Observability DevOps
As a DevOps Engineer specializing in observability platforms, you will play a pivotal role in enhancing the visibility, reliability, and performance of our systems and applications. Leveraging your expertise in modern technologies and protocols, you will be responsible for implementing, and maintaining robust observability solutions to monitor, analyse, and troubleshoot our distributed systems.
This position requires passion about leveraging observability platforms to drive operational excellence and thrive in a dynamic, collaborative environment. It also requires strong technical skills in AWS, Terraform, Git workflows, and a deep understanding of DevOps principles.
A taster of what you will be involved with
- Design, deploy, and maintain observability platforms and tools such as Prometheus, Grafana, OpenSearch, Jaeger, and others to provide comprehensive insights into system behaviour and performance.
- Collaborate with development, operations, and other cross-functional teams to integrate observability solutions into the CI/CD pipeline and automate monitoring and alerting processes.
- Develop custom monitoring solutions and instrumentation libraries to capture relevant metrics, logs, traces, and events across microservices architectures.
- Configure and optimize telemetry collection, storage, and visualization components to ensure scalability, reliability, and cost-effectiveness.
- Implement anomaly detection algorithms and predictive analytics to proactively identify and mitigate potential issues before they impact users.

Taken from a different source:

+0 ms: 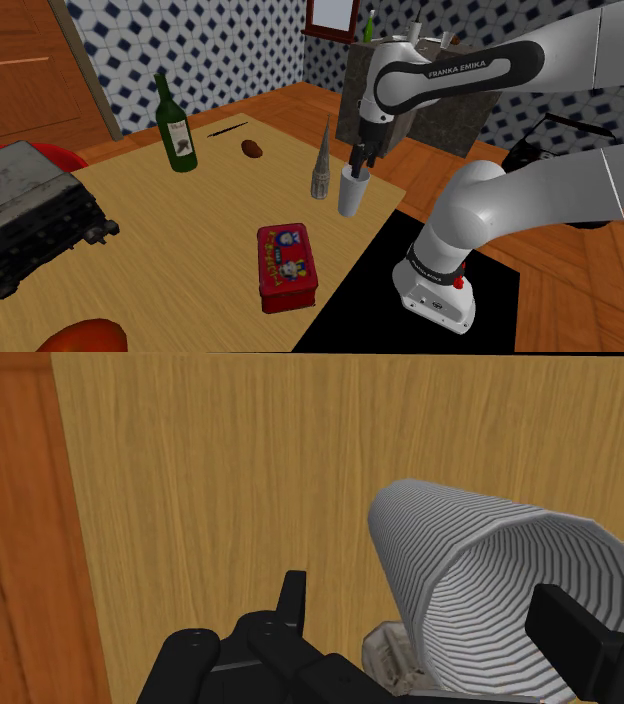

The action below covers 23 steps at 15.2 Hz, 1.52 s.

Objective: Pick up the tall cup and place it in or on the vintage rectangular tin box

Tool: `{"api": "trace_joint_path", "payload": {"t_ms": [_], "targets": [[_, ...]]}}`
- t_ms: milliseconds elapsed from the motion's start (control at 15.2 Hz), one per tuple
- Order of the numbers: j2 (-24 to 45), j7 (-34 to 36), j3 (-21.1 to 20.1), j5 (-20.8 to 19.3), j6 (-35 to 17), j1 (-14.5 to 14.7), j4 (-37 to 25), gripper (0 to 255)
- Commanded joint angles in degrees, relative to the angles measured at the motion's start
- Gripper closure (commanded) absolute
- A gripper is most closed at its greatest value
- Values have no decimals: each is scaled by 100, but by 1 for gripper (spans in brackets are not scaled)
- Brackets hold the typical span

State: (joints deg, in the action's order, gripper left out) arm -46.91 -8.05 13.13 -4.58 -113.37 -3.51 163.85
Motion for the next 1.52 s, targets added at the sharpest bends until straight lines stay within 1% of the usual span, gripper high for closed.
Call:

- Conduct thorough root cause analysis of incidents and performance bottlenecks, leveraging observability data to drive continuous improvement initiatives.
- Stay abreast of emerging trends, best practices, and industry standards in observability, and assess their applicability to our environment.

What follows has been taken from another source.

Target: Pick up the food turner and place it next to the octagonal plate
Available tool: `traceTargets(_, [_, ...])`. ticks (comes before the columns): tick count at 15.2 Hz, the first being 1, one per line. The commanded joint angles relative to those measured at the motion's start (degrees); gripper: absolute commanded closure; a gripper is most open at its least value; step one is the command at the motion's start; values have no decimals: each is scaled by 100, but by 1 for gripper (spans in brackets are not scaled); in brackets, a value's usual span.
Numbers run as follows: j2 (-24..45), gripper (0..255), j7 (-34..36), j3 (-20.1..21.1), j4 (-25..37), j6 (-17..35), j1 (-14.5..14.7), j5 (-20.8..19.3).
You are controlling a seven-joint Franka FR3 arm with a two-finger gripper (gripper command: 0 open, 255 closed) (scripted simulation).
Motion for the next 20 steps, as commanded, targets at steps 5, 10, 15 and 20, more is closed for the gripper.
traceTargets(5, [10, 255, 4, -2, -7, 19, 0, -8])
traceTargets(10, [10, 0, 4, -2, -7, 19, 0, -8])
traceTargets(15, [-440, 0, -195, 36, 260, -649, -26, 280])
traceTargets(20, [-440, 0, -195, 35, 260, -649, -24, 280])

- Provide mentorship and technical guidance to junior team members, fostering a culture of knowledge sharing and collaboration.
- You will be expected to form part of a 24/7 on call roster to support your engineering team during out of office incidents calls
- Drive automation initiatives using Terraform, Git workflows, and other DevOps tools to streamline deployment processes and improve operational efficiency
You are good at:
- 3+ years’ hands on experience with most of the following technologies: AWS, Kubernetes, Helm, Ansible
- Proficiency in scripting languages such as Python, Bash, or Go for automation and tooling development.

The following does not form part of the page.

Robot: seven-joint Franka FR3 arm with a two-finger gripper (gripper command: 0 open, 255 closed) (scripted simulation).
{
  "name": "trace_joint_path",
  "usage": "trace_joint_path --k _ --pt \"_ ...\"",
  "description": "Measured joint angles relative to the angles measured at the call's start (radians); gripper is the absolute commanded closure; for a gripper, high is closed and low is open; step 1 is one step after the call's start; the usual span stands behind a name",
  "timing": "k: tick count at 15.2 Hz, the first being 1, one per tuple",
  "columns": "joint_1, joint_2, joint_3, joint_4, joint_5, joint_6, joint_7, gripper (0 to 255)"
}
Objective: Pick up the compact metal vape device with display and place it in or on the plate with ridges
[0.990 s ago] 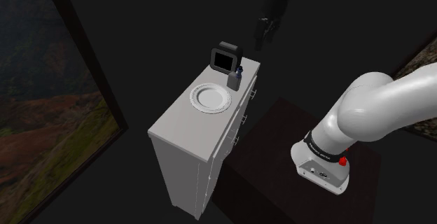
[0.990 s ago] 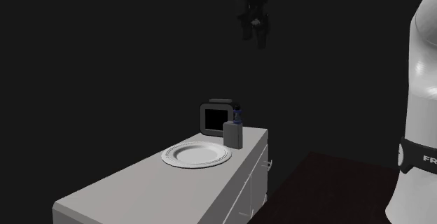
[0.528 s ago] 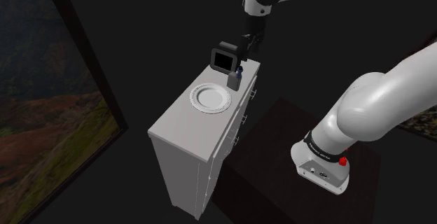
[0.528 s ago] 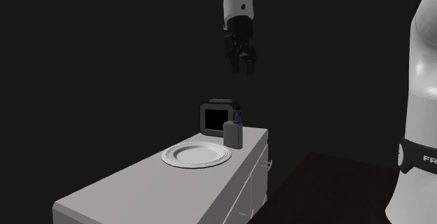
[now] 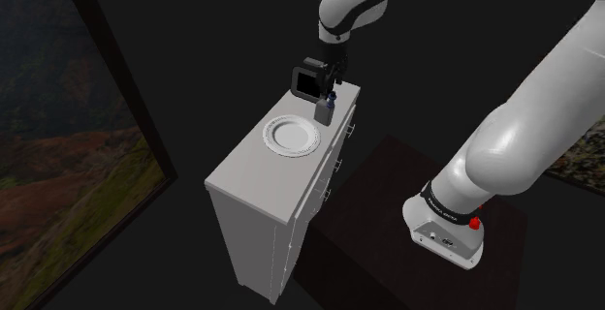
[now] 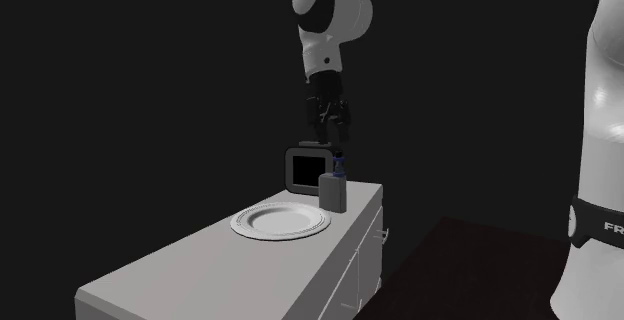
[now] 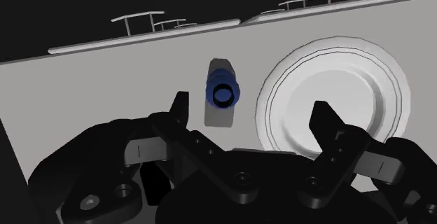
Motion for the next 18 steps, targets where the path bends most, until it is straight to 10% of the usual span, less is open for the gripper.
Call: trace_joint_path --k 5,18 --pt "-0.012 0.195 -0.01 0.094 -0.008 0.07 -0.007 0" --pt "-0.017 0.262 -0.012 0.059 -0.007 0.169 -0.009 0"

- Hands-on experience with containerization and orchestration technologies (e.g., Docker, Kubernetes) in cloud-native environments.
- Strong understanding of distributed systems architecture, networking concepts, and security principles.
- Familiarity with modern observability protocols and standards, including OpenTelemetry for unified observability.
- Expertise in configuring and managing monitoring solutions like Prometheus, Grafana, and APM tools.
- Experience with infrastructure as code (IaC) tools such as Terraform or Ansible for provisioning and configuration management.
- Knowledge of eBPF (extended Berkeley Packet Filter) for deep observability into the Linux kernel and user-space applications.
- Excellent problem-solving skills, with the ability to analyse complex technical issues and provide effective solutions in a timely manner.
- Excellent communication and interpersonal skills, with the ability to collaborate with cross-functional teams, stakeholders, vendors, and partners.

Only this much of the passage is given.